The Epic of Gilgamesh

The Epic of Gilgamesh
Who is Gilgamesh?
Main character from Epic. Likely, though, based on an actual king of Uruk who may have ruled
sometime around 2700 B.C. (3200 - 2500) The name Gilgamesh may mean "The old one is
youthful," but the king's Sumerian name was probably Bilgamesh with a B. May have been king
when Abraham was born in Ur. Associated with major expansion of the Ziggurat.
Where is Uruk?
Today, Uruk would be located in Iraq. In ancient times, Uruk would have been located in the
area of Sumer, which was part of a larger region called Mesopotamia (area between Tigris and
Euphrates Rivers).
How did the epic originate?
Not for sure, but here's a possibility. After Gilgamesh died, people may have begun to regard
him with more and more prestige. A Gilgamesh cult may have actually existed. A later
Sumerian king named King Shulgi, who was King of Ur around 2000 B.C. claimed to be related
to Gilgamesh--perhaps in order to gain more prestige himself. He may have commissioned
writings about Gilgamesh, and the events in these writings may have been embellished or created
to associate Gilgamesh with more power and honor--and also King Shulgi. After King Shulgi
died and there was no longer the pressure to produce stories to honor him, a writer may have
collaborated various stories about Gilgamesh and added themes from other stories to produce
one major tale--or epic. This person may have been an individual named Sinleqqiunninni--who
may have lived during 1300-1200 B.C. and been a scholar-priest of Uruk.
Why is the epic siginificant?
It is literature that deals with universal themes. Kovacs says "the central concerns of the Epic are
really human relationships and feelings--loneliness, friednship, love, loss, revenge, regret, and
the fear of the oblivion of death." However, it's main significance is related to the date of the
story. First grand epic.
Original epic may have been composed during the Old Babylonian
period (1800-1600 B.C.) Would have been written in Akkadian, which was introduced to
Mesopotamia around 2500 B.C. Two major dialects--Babylonian in the south and Assyrian in
the north (named after Babylon and Assur). Written with a type of writing called cuneiform.
From the Latin word cuneus meaning wedge or angle. Developed around 3000 B.C. in Sumer,
but in Sumerian each sign represented a word while in Akkadian, each sign represented a sound.

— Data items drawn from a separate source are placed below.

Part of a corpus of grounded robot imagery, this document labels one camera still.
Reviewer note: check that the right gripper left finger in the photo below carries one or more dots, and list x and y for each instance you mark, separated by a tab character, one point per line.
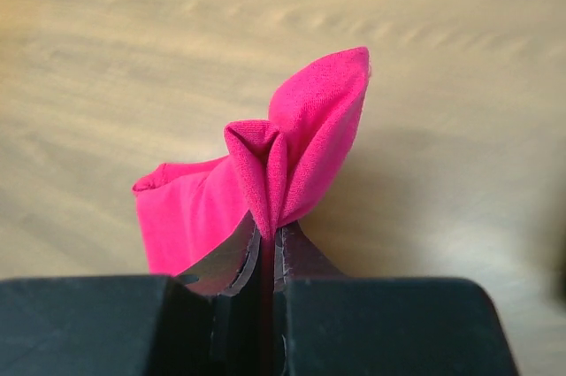
204	321

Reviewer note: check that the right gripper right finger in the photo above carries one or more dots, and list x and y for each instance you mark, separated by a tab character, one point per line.
327	323

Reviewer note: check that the pink t shirt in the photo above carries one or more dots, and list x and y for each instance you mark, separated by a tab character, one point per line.
276	169

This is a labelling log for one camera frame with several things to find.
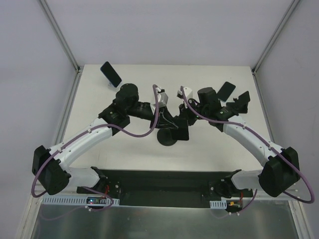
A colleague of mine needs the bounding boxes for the black round base phone holder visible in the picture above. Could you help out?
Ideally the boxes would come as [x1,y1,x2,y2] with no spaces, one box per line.
[157,128,177,146]

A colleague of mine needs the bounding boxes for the white folding phone stand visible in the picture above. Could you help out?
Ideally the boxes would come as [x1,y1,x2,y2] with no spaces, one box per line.
[108,82,117,89]

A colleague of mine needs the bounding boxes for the black phone blue edge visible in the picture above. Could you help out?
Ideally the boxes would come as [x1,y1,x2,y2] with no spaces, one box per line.
[100,61,122,87]

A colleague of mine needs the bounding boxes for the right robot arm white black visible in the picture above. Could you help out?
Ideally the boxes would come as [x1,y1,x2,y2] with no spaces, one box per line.
[177,87,301,198]

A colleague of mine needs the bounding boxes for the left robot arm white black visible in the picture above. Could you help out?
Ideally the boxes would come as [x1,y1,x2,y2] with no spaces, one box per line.
[31,83,168,198]

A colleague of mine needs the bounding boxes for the black phone teal edge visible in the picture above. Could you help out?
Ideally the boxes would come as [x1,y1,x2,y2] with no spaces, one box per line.
[217,82,236,102]

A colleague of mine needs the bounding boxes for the black folding phone stand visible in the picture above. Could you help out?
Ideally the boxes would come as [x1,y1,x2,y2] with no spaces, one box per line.
[229,91,251,114]

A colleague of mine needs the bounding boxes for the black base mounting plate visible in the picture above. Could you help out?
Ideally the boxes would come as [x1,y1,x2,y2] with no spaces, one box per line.
[74,169,260,209]

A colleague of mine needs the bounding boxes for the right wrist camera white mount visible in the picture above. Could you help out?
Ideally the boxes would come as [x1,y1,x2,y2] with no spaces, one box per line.
[176,86,193,100]

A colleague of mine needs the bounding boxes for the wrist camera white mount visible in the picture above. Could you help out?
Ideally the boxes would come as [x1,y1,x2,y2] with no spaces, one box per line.
[176,86,193,100]
[150,87,168,113]

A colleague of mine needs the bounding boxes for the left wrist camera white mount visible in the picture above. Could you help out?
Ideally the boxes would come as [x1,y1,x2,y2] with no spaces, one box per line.
[150,87,168,113]

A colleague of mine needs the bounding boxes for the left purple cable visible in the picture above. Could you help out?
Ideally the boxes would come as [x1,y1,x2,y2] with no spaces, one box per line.
[31,84,165,221]

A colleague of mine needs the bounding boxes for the purple cable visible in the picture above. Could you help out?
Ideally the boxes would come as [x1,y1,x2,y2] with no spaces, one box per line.
[180,86,315,219]
[31,84,165,221]

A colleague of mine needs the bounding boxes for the right white cable duct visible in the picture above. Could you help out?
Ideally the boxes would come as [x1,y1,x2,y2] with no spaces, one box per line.
[209,200,227,210]

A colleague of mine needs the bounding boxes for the white cable duct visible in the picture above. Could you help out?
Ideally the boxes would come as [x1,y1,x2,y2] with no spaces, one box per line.
[42,196,120,207]
[209,200,227,210]

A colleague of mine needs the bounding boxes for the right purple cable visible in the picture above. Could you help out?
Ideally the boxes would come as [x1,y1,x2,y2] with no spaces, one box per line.
[180,86,315,219]

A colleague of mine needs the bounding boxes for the left white cable duct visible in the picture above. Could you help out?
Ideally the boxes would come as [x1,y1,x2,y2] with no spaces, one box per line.
[42,196,120,207]

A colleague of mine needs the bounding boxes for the left aluminium frame post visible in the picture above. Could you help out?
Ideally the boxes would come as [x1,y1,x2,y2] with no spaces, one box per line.
[37,0,81,73]

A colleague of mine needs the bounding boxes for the aluminium frame post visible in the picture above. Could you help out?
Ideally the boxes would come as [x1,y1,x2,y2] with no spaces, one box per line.
[252,0,303,76]
[37,0,81,73]

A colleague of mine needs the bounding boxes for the right aluminium frame post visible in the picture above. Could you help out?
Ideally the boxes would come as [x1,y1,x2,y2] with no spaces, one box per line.
[252,0,303,76]

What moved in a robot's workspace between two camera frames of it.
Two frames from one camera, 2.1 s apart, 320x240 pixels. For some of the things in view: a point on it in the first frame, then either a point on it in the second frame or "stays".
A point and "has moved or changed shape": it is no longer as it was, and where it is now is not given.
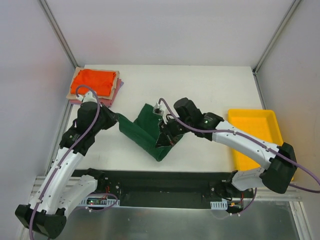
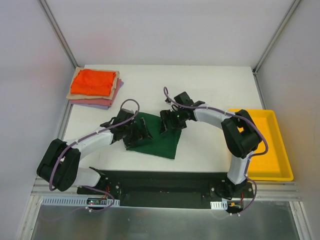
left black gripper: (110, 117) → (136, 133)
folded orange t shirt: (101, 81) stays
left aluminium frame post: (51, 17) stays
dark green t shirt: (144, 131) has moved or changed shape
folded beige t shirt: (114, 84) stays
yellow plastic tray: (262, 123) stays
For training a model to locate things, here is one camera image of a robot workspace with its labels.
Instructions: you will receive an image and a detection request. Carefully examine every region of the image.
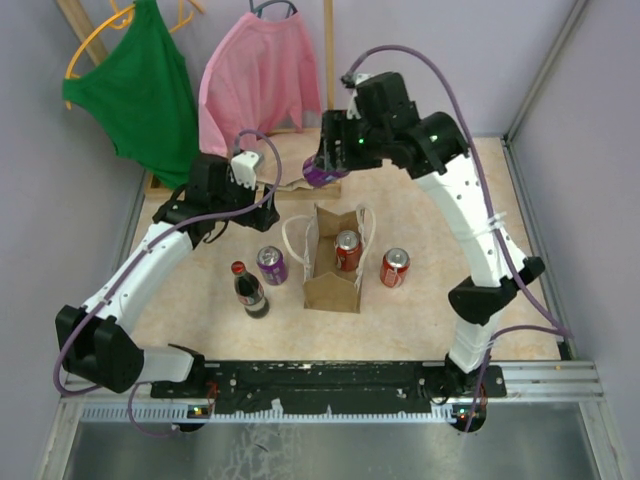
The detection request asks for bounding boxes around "grey clothes hanger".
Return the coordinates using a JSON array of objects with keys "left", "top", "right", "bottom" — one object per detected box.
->
[{"left": 249, "top": 0, "right": 298, "bottom": 21}]

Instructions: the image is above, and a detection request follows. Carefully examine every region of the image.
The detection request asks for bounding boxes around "aluminium corner post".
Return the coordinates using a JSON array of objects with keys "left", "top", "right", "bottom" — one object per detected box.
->
[{"left": 503, "top": 0, "right": 591, "bottom": 144}]

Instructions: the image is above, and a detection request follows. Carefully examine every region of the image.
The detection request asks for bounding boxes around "white cable duct strip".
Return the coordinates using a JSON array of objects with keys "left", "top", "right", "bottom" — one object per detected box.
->
[{"left": 79, "top": 400, "right": 471, "bottom": 425}]

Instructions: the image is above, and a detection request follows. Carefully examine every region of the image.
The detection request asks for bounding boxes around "pink t-shirt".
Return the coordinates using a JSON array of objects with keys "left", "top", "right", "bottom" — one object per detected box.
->
[{"left": 198, "top": 13, "right": 322, "bottom": 156}]

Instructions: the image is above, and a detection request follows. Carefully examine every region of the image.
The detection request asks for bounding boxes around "purple cable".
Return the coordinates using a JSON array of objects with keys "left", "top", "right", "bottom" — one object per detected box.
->
[
  {"left": 342, "top": 45, "right": 576, "bottom": 434},
  {"left": 53, "top": 129, "right": 284, "bottom": 439}
]

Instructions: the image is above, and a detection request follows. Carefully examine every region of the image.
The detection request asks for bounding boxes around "yellow clothes hanger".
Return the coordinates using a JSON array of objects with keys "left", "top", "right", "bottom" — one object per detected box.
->
[{"left": 64, "top": 0, "right": 207, "bottom": 110}]

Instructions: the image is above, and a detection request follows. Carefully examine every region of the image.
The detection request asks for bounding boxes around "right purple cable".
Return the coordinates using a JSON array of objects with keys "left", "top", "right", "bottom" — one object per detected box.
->
[{"left": 342, "top": 45, "right": 576, "bottom": 434}]

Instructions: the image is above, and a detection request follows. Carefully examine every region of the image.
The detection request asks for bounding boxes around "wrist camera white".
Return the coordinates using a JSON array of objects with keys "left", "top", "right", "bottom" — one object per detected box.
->
[
  {"left": 230, "top": 150, "right": 264, "bottom": 190},
  {"left": 341, "top": 72, "right": 371, "bottom": 120}
]

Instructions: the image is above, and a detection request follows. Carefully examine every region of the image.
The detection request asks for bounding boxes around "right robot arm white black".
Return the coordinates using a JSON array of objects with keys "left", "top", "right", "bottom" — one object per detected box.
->
[{"left": 303, "top": 72, "right": 545, "bottom": 396}]

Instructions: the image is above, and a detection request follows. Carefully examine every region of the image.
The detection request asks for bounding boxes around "glass cola bottle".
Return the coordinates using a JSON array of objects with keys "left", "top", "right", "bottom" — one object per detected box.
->
[{"left": 231, "top": 261, "right": 270, "bottom": 319}]

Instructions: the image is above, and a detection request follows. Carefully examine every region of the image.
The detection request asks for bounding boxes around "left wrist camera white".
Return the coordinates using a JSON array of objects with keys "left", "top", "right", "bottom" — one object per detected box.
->
[{"left": 230, "top": 150, "right": 264, "bottom": 190}]

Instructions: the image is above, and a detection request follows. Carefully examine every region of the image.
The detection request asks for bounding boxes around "red cola can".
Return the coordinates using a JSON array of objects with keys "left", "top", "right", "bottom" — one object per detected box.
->
[
  {"left": 334, "top": 230, "right": 362, "bottom": 272},
  {"left": 380, "top": 247, "right": 411, "bottom": 288}
]

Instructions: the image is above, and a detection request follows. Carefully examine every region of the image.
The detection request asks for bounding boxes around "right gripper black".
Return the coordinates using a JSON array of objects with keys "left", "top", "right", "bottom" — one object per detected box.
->
[{"left": 315, "top": 109, "right": 389, "bottom": 172}]

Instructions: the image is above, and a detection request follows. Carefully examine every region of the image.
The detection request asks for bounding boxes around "purple fanta can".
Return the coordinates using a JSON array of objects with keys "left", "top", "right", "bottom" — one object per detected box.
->
[
  {"left": 302, "top": 156, "right": 348, "bottom": 188},
  {"left": 256, "top": 245, "right": 288, "bottom": 286}
]

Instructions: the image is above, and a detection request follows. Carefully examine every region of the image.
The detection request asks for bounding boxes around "folded beige cloth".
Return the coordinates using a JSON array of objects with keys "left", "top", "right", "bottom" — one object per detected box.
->
[{"left": 255, "top": 130, "right": 320, "bottom": 188}]

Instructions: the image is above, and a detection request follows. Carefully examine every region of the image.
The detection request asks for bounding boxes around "green tank top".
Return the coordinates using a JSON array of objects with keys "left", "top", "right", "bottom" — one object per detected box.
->
[{"left": 62, "top": 1, "right": 200, "bottom": 189}]

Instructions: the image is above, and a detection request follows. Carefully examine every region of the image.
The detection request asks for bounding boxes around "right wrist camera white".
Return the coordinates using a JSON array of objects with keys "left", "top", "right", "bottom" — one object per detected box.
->
[{"left": 341, "top": 72, "right": 371, "bottom": 120}]

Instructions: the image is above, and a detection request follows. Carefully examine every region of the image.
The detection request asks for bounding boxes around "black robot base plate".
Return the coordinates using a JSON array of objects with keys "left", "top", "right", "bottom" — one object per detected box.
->
[{"left": 151, "top": 354, "right": 480, "bottom": 413}]

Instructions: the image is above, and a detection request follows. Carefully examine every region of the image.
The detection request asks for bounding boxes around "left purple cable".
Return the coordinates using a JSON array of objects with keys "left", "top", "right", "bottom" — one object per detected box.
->
[{"left": 53, "top": 129, "right": 284, "bottom": 439}]

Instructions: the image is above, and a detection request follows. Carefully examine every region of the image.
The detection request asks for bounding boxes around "aluminium frame rail front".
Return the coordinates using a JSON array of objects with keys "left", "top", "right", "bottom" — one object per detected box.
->
[{"left": 59, "top": 360, "right": 601, "bottom": 407}]

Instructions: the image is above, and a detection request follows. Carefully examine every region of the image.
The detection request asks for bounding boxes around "wooden clothes rack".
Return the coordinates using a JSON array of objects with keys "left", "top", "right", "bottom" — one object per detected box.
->
[{"left": 58, "top": 1, "right": 341, "bottom": 201}]

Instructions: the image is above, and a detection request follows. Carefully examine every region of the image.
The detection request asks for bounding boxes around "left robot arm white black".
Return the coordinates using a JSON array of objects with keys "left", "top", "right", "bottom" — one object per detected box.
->
[{"left": 53, "top": 151, "right": 279, "bottom": 397}]

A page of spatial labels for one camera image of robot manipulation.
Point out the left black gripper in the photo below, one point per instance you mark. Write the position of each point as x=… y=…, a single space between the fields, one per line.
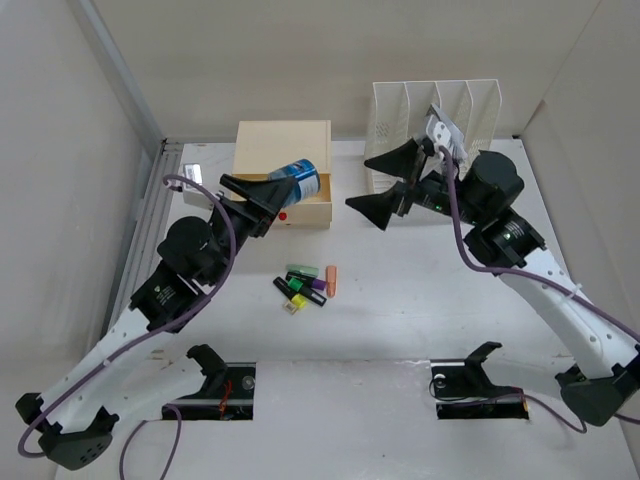
x=270 y=195

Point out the green capped black highlighter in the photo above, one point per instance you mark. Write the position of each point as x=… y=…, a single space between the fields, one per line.
x=283 y=286

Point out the cream drawer cabinet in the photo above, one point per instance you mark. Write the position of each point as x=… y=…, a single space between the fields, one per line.
x=264 y=146

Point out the purple capped black highlighter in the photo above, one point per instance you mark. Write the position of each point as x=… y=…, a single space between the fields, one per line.
x=311 y=282

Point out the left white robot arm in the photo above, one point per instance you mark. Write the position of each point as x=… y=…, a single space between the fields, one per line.
x=77 y=417

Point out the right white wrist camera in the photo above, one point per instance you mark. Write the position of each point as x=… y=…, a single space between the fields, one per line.
x=438 y=132

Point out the mint green highlighter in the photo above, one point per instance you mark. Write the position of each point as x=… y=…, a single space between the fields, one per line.
x=303 y=270

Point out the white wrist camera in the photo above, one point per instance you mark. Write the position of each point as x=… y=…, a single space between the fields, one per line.
x=191 y=195
x=438 y=132

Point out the yellow highlighter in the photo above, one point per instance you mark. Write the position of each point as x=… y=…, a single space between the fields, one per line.
x=295 y=304

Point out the orange highlighter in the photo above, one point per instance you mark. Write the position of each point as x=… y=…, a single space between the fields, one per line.
x=331 y=280

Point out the dark grey booklet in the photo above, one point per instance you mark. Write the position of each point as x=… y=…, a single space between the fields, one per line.
x=450 y=130

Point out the black marker pen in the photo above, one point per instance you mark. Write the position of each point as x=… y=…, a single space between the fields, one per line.
x=313 y=296

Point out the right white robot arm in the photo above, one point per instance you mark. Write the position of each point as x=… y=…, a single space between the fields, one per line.
x=605 y=374

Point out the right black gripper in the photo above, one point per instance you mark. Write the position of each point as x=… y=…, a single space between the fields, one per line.
x=400 y=161

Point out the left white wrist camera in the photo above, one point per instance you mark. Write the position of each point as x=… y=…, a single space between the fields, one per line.
x=191 y=195

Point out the blue labelled tape roll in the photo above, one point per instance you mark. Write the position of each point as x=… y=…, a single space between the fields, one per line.
x=307 y=180

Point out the aluminium rail frame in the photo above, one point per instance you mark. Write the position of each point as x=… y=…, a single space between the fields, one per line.
x=150 y=220

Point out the white mesh file organizer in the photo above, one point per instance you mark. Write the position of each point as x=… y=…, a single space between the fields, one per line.
x=398 y=109

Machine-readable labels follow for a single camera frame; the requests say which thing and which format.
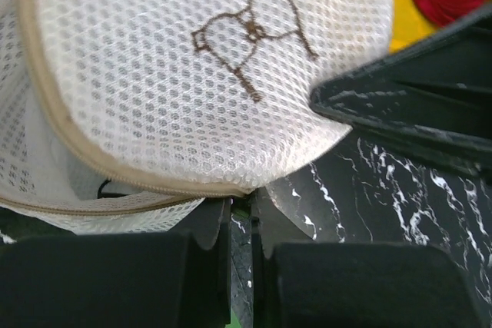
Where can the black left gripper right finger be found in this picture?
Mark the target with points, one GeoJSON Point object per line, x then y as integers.
{"type": "Point", "coordinates": [298, 282]}

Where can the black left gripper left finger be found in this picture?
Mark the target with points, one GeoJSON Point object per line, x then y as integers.
{"type": "Point", "coordinates": [177, 278]}

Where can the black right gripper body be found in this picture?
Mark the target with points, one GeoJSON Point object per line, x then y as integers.
{"type": "Point", "coordinates": [430, 101]}

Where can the black bra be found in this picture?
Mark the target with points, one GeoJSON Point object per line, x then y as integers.
{"type": "Point", "coordinates": [113, 189]}

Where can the white mesh laundry bag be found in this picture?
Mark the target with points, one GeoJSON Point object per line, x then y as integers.
{"type": "Point", "coordinates": [179, 99]}

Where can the yellow plastic tray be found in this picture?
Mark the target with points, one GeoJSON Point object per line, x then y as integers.
{"type": "Point", "coordinates": [413, 20]}

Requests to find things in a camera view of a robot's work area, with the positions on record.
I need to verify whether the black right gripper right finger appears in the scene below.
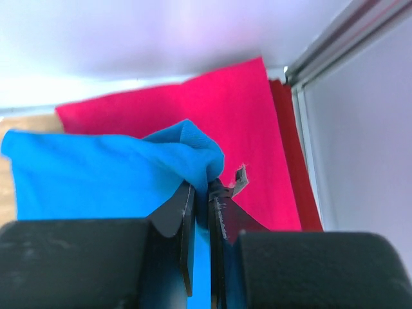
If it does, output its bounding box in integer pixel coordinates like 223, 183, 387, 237
208, 169, 411, 308

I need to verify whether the aluminium rail frame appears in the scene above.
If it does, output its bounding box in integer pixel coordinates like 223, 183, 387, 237
285, 1, 411, 238

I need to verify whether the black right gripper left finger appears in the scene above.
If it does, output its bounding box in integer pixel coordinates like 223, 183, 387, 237
1, 183, 195, 308

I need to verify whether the blue t shirt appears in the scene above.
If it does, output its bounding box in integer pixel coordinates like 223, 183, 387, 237
1, 120, 224, 308

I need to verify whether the folded magenta t shirt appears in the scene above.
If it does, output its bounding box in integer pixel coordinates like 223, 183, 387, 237
56, 58, 301, 231

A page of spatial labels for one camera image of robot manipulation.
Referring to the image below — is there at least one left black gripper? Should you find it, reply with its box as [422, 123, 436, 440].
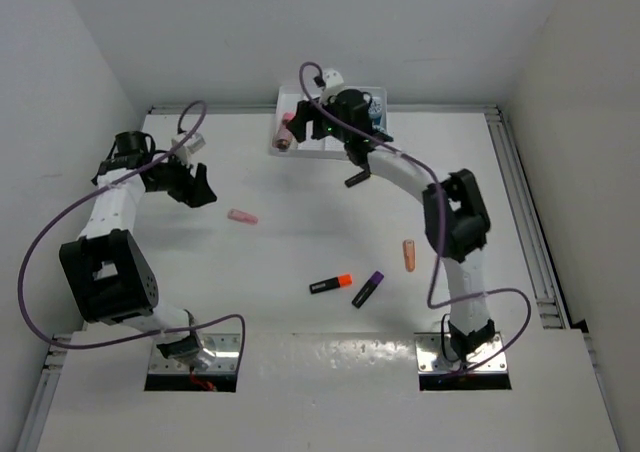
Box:
[148, 147, 217, 207]

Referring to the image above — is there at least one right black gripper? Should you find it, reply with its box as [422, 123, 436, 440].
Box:
[290, 87, 354, 142]

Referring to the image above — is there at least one pink tube of pens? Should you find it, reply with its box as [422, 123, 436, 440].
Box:
[272, 112, 295, 152]

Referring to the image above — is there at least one pink eraser case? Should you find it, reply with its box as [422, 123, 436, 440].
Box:
[227, 209, 258, 225]

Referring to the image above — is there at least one blue tape roll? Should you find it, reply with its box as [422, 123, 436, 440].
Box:
[364, 92, 384, 125]
[373, 124, 394, 141]

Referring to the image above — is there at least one orange eraser case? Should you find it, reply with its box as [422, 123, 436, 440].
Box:
[402, 239, 416, 272]

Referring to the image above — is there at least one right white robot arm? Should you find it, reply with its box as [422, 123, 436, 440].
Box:
[287, 89, 495, 361]

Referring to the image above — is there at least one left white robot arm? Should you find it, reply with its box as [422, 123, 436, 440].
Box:
[59, 131, 217, 366]

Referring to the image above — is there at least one yellow cap black highlighter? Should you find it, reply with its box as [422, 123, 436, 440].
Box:
[344, 170, 371, 188]

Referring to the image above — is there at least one orange cap black highlighter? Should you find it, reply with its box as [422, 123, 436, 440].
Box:
[309, 274, 353, 294]

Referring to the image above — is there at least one purple cap black highlighter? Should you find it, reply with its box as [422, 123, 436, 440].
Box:
[351, 271, 384, 309]

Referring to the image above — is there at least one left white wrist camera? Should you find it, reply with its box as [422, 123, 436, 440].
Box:
[171, 132, 206, 166]

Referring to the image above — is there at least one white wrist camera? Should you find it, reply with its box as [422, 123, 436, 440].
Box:
[313, 68, 345, 104]
[171, 132, 206, 166]

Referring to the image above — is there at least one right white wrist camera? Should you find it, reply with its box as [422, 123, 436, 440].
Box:
[313, 68, 345, 104]

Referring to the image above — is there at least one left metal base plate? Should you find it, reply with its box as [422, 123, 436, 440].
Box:
[148, 333, 242, 375]

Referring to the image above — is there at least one metal base plate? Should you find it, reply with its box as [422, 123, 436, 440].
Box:
[414, 332, 508, 376]
[148, 333, 242, 375]

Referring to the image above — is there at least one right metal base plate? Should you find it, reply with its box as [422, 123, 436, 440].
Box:
[414, 332, 508, 376]

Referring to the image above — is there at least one aluminium frame rail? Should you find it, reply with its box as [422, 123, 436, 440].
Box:
[485, 107, 571, 329]

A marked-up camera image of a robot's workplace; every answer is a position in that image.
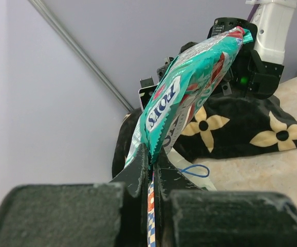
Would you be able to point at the checkered paper bag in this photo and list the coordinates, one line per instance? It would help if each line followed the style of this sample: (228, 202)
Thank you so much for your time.
(187, 175)

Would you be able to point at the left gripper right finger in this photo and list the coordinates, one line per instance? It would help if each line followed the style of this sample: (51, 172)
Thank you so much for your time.
(186, 215)

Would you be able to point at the black floral pillow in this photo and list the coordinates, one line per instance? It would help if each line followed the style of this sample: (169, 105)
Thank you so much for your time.
(234, 126)

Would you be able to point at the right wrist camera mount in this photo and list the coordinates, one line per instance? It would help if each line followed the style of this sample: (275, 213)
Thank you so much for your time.
(146, 91)

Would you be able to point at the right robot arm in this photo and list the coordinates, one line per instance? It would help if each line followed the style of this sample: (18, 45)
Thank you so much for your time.
(257, 70)

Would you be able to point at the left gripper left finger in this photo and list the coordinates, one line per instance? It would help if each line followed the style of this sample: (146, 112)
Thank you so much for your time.
(99, 214)

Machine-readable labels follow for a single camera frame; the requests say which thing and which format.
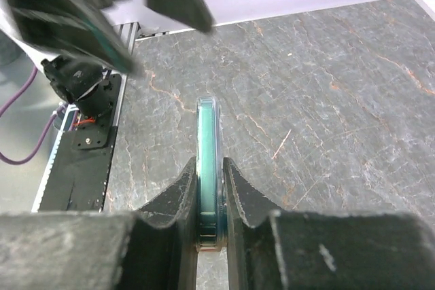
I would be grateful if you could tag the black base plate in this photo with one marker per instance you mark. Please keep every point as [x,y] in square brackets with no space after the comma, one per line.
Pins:
[80,175]

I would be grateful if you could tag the black smartphone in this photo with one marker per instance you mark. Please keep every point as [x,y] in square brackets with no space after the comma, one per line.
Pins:
[209,175]

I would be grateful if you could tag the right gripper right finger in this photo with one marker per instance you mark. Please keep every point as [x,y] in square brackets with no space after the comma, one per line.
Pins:
[270,248]

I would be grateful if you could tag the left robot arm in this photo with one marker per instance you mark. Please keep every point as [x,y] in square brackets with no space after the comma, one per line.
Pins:
[74,80]

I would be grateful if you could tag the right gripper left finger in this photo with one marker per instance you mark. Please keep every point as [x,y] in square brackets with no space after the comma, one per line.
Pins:
[151,248]

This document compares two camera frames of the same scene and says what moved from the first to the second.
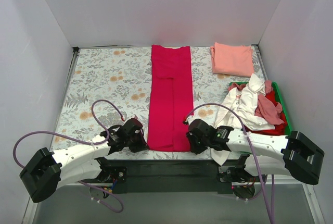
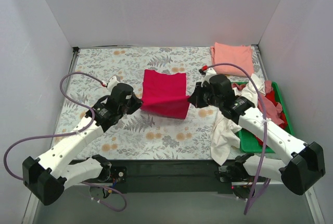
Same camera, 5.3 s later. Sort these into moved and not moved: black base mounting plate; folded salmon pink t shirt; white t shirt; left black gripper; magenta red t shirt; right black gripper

Eventually, the Epic was recorded in Standard Babylonian (dialect for writing) during the first
millineum B.C.. Ceased to be a major method of writing after introduction of Aramaic.
Multiple versions and copies of the epic are known. The Epic itself is composed of 11 or 12
tablets. The 12th seems to have been added later--does not really jive with the story. 8-12
copies have have been found from Ninevah, Assur, Nimrud, Sultantepe, Uruk, and Babylon.
About 60% of text has been located. Addiontal text may be ascertained from repetition. Search
for more continues. Possibility of finding a complete text in Sippar, Iraq. For many centuries,
text was lost. Akkadian was not translated well into other languages. Buried in sand.
Uncovered in 19th century by British archeologists.